How to achieve 1 GByte/sec I/O throughput with commodity IDE
disks
Jens Mache,
Joshua Bower-Cooley,
Jason Guchereau,
Paul Thomas, and
Matthew Wilkinson
Lewis & Clark College
Portland, OR 97219
The Problem
In order to compete with custom-made systems, PC clusters have to provide
not only fast computation and communication, but also high-performance
disk access. I/O performance can play a critical role in the completion
times of many applications that transfer large amounts of data to and from
secondary storage, for example simulations, computer graphics, file serving,
data mining or visualization.
An I/O throughput of 1 GByte/sec was first achieved on ASCI Red with I/O
hardware costing over one million dollars. We set out to achieve similar
I/O performance on our PC cluster by harnessing the power of commodity IDE
disks on remote nodes.
The Approach
We set out to achieve an I/O throughput of 1 GByte/sec on a PC cluster that
(1) has as few as 32 nodes and (2) uses less than ten thousand dollars
worth of I/O hardware. In order to reach this goal, each node must be able
to access data at a rate of at least 32 MBytes/sec.
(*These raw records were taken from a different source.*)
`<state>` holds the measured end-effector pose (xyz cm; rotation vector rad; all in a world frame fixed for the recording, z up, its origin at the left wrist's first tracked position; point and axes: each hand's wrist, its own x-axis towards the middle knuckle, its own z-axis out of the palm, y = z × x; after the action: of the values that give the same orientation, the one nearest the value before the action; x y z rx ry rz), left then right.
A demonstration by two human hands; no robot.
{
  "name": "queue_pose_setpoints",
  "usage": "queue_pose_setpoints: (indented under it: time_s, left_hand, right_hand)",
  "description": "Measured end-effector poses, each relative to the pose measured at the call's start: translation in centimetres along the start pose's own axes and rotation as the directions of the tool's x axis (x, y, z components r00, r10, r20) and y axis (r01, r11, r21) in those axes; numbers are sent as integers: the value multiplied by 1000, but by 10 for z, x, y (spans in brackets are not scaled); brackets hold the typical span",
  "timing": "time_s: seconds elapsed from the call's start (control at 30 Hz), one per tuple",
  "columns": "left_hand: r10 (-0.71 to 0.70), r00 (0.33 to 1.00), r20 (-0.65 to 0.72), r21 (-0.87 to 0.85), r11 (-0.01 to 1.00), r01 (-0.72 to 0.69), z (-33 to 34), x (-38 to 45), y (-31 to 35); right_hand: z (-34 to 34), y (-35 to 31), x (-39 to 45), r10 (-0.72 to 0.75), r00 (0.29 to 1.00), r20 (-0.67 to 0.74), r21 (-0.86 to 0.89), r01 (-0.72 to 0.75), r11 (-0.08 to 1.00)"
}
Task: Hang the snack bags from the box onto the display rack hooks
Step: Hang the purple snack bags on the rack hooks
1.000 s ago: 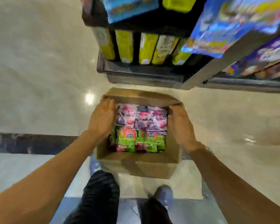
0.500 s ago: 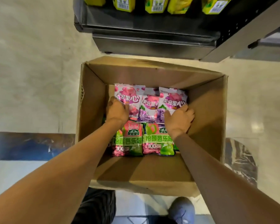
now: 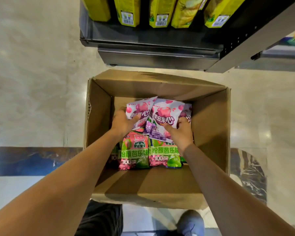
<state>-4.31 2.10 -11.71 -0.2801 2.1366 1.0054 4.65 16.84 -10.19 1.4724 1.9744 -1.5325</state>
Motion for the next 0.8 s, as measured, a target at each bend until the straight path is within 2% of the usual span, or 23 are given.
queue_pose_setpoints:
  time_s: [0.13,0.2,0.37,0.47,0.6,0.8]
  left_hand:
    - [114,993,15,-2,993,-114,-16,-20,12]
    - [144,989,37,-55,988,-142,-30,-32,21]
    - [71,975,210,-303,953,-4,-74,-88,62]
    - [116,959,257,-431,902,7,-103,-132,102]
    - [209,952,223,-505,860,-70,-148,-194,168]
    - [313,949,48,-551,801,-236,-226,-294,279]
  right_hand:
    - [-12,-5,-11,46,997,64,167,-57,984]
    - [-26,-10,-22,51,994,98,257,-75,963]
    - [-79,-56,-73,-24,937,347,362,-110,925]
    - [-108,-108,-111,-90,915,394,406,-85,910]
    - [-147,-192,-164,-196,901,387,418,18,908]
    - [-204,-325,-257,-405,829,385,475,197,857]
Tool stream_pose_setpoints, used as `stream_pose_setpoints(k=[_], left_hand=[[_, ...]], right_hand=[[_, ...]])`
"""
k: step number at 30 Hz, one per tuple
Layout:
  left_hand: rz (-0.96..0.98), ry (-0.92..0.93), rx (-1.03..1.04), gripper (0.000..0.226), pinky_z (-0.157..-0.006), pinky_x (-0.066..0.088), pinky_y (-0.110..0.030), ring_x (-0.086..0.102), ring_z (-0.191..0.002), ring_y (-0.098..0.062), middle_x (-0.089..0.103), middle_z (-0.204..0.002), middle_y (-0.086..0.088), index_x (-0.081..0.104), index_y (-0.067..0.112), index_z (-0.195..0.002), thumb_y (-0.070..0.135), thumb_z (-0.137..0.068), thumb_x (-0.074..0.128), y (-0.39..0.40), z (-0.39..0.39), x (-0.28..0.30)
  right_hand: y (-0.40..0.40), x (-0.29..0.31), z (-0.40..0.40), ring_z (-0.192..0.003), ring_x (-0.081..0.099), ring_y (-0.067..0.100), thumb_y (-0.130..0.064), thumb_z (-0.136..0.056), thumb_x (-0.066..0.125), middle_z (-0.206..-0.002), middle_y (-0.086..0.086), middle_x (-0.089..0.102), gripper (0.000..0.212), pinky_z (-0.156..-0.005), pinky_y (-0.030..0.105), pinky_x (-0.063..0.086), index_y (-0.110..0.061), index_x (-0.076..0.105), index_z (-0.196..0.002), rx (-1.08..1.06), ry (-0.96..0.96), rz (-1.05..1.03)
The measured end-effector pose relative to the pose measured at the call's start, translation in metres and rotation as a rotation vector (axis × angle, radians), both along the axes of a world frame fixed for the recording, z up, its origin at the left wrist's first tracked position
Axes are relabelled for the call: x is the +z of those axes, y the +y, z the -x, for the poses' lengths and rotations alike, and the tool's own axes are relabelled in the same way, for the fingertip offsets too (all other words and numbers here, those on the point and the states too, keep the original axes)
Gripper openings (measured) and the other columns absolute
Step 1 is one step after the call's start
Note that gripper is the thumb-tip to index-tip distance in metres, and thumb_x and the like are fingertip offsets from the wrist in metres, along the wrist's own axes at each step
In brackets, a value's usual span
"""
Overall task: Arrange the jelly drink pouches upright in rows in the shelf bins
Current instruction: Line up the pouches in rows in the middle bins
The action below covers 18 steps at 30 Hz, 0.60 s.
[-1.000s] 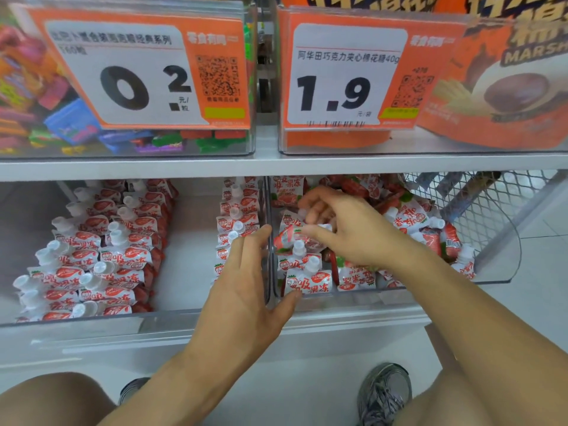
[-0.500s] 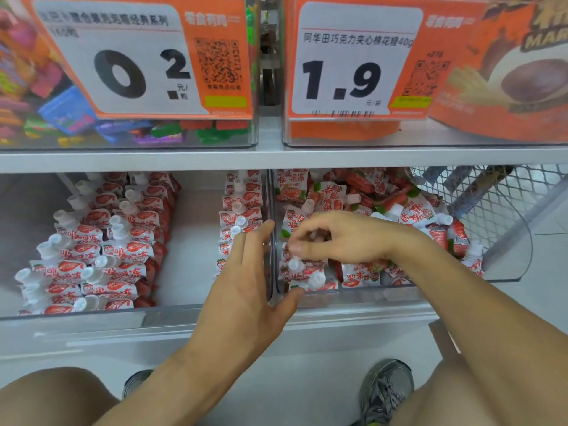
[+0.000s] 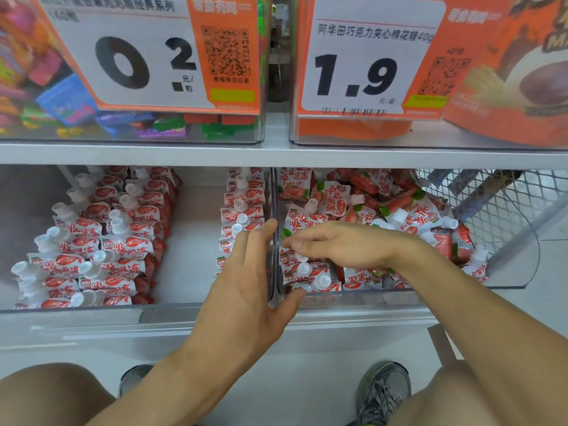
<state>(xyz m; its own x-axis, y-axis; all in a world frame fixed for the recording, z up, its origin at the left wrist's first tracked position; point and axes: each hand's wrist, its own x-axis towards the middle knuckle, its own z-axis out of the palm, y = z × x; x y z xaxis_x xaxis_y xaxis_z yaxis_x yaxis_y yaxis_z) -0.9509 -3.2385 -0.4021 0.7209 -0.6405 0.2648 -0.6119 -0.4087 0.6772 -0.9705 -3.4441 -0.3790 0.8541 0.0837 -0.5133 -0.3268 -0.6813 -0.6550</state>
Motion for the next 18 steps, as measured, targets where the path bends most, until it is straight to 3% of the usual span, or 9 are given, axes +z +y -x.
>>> stream_pose_setpoints(k=[3,5,7,9,12,15,18], left_hand=[[-0.005,0.008,0.0,0.086,-0.084,0.055,-0.039,0.056,-0.11,-0.008,0.044,-0.128,0.012,0.029,0.028,-0.139,0.037,-0.07,0.08,0.0,0.0,-0.001],[0.0,0.004,-0.003,0.085,-0.083,0.055,-0.039,0.056,-0.109,-0.008,0.043,-0.127,0.013,0.029,0.028,-0.138,0.038,-0.071,0.08,0.001,-0.001,-0.001],[0.003,0.008,-0.002,0.085,-0.082,0.055,-0.039,0.057,-0.108,-0.008,0.043,-0.126,0.014,0.028,0.03,-0.138,0.038,-0.071,0.079,0.001,-0.001,-0.001],[0.004,0.016,0.001,0.084,-0.082,0.055,-0.039,0.057,-0.108,-0.008,0.044,-0.126,0.014,0.029,0.029,-0.138,0.038,-0.071,0.079,0.0,0.0,-0.001],[-0.001,0.016,0.004,0.085,-0.082,0.055,-0.04,0.058,-0.106,-0.009,0.044,-0.125,0.013,0.03,0.028,-0.138,0.038,-0.071,0.08,0.0,0.001,0.0],[-0.009,0.013,0.008,0.085,-0.082,0.055,-0.041,0.058,-0.105,-0.009,0.045,-0.124,0.013,0.03,0.029,-0.138,0.037,-0.07,0.08,0.0,0.001,0.0],[-0.009,0.019,0.001,0.084,-0.082,0.055,-0.04,0.058,-0.107,-0.008,0.044,-0.126,0.014,0.031,0.029,-0.138,0.039,-0.07,0.08,0.001,0.001,0.001]], right_hand=[[0.0,0.003,0.008,-0.12,0.055,0.001,-0.049,-0.097,0.05,-0.136,-0.015,0.058,0.042,-0.106,0.03,0.044,-0.033,0.056,-0.135,-0.01,-0.125,0.099],[-0.005,0.009,0.013,-0.109,0.058,-0.005,-0.049,-0.095,0.053,-0.127,-0.016,0.063,0.034,-0.094,0.021,0.048,-0.033,0.063,-0.124,-0.1,-0.286,0.215],[-0.011,0.017,0.014,-0.091,0.057,-0.014,-0.047,-0.093,0.06,-0.105,-0.022,0.065,0.021,-0.074,0.008,0.041,-0.033,0.067,-0.107,-0.225,-0.483,0.324],[-0.013,0.018,0.009,-0.083,0.054,-0.009,-0.047,-0.089,0.065,-0.097,-0.022,0.06,0.025,-0.066,0.006,0.035,-0.031,0.065,-0.108,-0.283,-0.637,0.446],[-0.016,0.002,-0.006,-0.105,0.056,0.014,-0.043,-0.086,0.07,-0.116,-0.005,0.06,0.048,-0.079,0.025,0.046,-0.024,0.057,-0.128,-0.17,-0.564,0.535],[-0.018,-0.014,-0.019,-0.1,0.06,0.024,-0.03,-0.094,0.059,-0.109,0.003,0.065,0.023,-0.079,0.034,0.05,-0.021,0.065,-0.114,-0.075,-0.487,0.528],[-0.017,-0.009,-0.018,-0.093,0.059,0.019,-0.028,-0.1,0.051,-0.106,0.002,0.065,0.019,-0.071,0.028,0.047,-0.022,0.063,-0.113,-0.026,-0.395,0.449]])
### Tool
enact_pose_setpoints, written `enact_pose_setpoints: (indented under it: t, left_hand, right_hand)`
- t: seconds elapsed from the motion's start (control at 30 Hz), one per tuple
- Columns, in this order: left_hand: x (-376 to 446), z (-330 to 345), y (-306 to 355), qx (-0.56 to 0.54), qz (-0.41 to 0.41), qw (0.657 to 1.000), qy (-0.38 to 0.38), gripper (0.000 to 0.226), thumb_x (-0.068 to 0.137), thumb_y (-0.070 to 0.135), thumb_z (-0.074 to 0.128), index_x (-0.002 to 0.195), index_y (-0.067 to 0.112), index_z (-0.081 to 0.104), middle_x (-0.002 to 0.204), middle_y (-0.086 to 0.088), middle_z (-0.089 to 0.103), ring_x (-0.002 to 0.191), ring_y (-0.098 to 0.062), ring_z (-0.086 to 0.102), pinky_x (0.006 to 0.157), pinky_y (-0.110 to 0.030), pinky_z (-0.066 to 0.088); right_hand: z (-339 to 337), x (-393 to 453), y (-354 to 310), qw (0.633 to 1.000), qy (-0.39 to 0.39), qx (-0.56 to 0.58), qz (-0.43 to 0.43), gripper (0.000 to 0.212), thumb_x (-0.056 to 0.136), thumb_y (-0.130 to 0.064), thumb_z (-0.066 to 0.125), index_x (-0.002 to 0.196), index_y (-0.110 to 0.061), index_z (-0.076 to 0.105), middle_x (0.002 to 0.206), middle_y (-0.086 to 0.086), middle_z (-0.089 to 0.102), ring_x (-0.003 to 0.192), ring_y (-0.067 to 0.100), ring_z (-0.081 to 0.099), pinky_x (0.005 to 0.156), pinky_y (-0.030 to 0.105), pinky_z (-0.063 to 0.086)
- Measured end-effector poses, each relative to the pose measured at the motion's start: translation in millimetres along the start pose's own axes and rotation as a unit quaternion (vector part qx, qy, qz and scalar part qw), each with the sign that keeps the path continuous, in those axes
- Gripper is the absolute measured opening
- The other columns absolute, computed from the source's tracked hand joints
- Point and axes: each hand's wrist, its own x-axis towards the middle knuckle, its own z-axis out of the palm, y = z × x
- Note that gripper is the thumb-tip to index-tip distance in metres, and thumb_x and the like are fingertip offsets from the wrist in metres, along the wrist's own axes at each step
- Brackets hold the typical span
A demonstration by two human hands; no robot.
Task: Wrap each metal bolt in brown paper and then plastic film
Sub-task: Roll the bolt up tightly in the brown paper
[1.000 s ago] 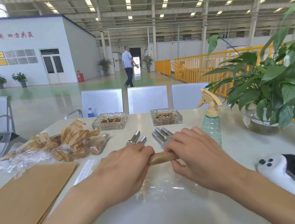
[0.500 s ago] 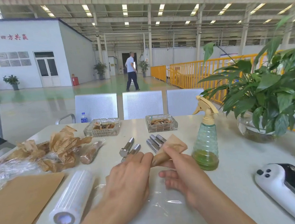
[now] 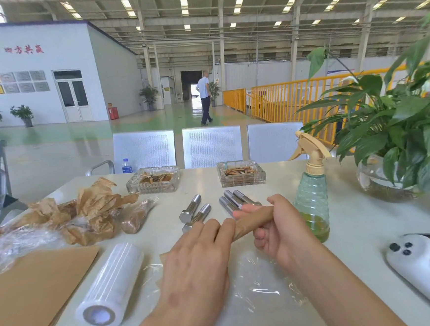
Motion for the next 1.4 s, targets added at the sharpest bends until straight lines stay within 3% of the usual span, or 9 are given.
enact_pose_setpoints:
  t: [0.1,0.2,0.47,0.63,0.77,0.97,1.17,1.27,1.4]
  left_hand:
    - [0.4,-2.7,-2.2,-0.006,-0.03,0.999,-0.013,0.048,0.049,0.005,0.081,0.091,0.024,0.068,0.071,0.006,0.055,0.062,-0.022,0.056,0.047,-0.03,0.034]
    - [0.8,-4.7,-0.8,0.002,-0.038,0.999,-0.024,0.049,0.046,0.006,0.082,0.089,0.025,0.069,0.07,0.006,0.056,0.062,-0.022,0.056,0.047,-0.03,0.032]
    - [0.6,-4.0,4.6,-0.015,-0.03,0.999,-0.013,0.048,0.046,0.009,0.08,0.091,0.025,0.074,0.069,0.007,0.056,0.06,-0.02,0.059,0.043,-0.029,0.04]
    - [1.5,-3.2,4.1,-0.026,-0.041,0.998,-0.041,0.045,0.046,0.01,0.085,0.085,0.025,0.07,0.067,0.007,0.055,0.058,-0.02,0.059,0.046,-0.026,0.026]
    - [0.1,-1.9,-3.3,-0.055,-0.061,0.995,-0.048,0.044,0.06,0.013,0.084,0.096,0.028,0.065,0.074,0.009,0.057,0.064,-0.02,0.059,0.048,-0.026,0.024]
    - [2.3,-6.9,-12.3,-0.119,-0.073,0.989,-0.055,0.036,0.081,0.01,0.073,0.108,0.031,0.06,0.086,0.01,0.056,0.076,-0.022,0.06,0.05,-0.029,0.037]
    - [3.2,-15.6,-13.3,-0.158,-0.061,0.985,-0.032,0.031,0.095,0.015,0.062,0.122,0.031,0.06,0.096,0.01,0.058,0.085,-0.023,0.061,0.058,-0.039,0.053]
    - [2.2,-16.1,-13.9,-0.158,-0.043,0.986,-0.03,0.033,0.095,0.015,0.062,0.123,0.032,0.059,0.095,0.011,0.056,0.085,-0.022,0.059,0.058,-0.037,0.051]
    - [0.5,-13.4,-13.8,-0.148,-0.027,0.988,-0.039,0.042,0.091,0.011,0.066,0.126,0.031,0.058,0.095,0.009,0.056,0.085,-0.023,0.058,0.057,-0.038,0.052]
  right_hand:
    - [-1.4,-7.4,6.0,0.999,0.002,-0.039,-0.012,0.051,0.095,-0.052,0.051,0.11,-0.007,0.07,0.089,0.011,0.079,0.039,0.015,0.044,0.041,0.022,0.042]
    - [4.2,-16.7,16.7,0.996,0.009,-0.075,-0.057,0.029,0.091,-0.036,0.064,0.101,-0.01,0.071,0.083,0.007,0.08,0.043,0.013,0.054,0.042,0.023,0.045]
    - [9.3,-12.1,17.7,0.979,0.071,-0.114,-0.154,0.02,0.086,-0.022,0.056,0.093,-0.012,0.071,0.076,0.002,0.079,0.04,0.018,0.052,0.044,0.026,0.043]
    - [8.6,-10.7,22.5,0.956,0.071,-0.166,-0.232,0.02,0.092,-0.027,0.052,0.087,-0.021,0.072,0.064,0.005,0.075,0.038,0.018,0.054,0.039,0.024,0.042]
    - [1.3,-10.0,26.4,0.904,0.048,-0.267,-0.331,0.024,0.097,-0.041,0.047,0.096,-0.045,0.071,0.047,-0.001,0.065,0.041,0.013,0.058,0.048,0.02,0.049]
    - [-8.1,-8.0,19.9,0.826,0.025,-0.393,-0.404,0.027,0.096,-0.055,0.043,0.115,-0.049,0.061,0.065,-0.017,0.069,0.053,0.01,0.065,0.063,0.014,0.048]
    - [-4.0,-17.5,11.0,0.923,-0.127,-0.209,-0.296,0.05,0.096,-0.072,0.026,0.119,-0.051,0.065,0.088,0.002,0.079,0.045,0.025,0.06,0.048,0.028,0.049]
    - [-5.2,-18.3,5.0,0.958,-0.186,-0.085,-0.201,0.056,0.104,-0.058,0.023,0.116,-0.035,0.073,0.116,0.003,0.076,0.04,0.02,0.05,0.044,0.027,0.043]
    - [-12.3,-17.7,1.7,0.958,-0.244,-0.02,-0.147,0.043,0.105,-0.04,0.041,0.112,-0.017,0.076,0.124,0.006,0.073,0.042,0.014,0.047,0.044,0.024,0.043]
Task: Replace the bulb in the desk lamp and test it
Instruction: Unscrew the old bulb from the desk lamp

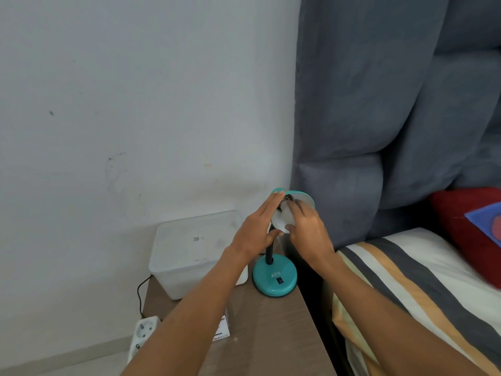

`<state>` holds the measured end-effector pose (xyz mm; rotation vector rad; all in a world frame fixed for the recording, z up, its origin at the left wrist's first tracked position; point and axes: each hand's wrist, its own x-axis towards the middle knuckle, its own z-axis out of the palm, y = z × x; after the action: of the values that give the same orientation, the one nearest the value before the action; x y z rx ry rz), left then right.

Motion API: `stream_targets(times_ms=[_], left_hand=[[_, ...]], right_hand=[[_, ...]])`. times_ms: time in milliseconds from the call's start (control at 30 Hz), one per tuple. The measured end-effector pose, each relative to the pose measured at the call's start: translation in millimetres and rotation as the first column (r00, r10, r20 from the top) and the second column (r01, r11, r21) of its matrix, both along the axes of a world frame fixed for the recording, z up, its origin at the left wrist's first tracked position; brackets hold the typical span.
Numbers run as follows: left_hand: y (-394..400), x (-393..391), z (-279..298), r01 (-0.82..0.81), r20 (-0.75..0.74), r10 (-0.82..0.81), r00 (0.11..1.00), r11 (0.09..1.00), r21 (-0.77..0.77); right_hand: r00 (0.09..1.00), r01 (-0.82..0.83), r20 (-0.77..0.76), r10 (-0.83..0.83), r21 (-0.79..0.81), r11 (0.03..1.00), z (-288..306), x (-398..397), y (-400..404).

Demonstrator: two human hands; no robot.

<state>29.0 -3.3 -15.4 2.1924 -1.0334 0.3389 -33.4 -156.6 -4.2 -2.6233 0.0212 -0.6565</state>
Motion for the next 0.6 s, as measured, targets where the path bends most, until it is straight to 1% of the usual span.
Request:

The novelty of our approach is (A) on each node to use two commodity IDE
disks (not SCSI disks) in a software RAID configuration and (B) to configure
the parallel file system such that each nodes acts as both I/O node and
compute node.
In our first experiment, we measured the local read and write performance of
our two IDE drives (IBM 20GB ATA100 7200rpm costing $112 each), configured as
a software RAID 0. Using the Bonnie disk benchmark, we measured up to 68.23
MBytes/sec.
In our second experiment, we measured the performance of a concurrent read/
write test program that sits on top of PVFS, an open-source parallel file
system. Parallel file systems allow transparent access to disks on remote
nodes. We configured each machine as both an I/O and a compute node to best
make use of our limited number of nodes. Using MPI and the native PVFS API,
I/O throughputs were well above 1 GByte/sec. We achieved up to 2007.199
MBytes/sec read throughput and 1698.896 MBytes/sec write throughput (with
appropriate file view and stripe size such that most disk accesses were
local).
In additional experiments, we measured the I/O performance of a ray tracing
application and studied how I/O performance is sensitive to configuration
and programming choices.
Our conclusions are as follows:
- High-performance I/O is now possible on PC clusters with commodity
IDE disks.
- Compared to ASCI Red, price/performance for I/O improved by over a
factor of 100. (To achieve 1 GByte/sec, we used 64 IDE drives costing $112
each and the ASCI Red had 18 SYMBIOS RAIDs costing $60,000 each.)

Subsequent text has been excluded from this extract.